▶ Exercise aim
Among the entries that follow, the required portion opens with the line containing "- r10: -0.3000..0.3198" and closes with the line containing "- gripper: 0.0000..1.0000". Give that portion again exactly, and nothing else.

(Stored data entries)
-=-=-

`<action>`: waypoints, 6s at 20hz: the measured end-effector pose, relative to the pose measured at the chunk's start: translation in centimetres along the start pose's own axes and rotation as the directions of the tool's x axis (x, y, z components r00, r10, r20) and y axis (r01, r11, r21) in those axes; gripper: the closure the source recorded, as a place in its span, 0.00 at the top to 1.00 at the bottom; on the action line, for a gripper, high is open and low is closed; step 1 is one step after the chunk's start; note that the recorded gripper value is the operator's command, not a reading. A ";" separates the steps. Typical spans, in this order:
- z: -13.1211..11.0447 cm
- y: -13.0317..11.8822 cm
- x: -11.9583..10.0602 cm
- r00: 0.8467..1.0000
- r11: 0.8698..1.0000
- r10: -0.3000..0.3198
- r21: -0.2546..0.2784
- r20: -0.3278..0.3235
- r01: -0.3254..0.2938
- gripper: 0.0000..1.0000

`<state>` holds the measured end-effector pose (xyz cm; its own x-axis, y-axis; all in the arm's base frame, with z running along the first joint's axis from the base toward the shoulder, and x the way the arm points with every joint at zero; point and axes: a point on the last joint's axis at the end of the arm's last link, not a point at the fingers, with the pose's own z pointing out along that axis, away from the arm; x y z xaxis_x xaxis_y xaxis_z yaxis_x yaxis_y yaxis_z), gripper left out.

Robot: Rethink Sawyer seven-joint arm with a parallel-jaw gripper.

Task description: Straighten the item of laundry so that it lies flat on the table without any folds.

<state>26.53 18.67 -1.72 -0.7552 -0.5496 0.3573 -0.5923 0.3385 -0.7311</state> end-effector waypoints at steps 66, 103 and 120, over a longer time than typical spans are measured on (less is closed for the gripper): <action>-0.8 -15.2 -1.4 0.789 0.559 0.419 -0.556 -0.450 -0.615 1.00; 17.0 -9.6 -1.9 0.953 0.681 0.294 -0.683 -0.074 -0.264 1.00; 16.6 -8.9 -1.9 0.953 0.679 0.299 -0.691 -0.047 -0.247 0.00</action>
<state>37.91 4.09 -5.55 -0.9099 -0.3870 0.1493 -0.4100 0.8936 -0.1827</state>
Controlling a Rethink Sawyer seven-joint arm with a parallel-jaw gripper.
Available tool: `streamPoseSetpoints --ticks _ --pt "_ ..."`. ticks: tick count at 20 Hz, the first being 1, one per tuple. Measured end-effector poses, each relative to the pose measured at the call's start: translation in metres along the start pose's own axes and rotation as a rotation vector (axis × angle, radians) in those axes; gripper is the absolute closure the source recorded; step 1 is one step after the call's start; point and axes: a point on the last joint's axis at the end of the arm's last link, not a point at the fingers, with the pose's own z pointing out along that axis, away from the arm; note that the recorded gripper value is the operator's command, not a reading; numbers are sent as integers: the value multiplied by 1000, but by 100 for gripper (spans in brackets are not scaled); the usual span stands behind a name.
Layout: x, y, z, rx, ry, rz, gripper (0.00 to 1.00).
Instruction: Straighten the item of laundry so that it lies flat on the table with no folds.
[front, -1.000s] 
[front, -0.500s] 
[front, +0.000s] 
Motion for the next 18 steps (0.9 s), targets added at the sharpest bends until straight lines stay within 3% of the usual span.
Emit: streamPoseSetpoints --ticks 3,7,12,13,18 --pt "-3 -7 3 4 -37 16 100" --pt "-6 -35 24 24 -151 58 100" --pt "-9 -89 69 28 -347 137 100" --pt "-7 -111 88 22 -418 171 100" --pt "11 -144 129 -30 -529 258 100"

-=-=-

▶ Response for this exercise
- r10: -0.3000..0.3198
- r21: -0.2546..0.2784
- r20: -0.3278..0.3235
- r01: -0.3254..0.2938
- gripper: 0.0000..1.0000

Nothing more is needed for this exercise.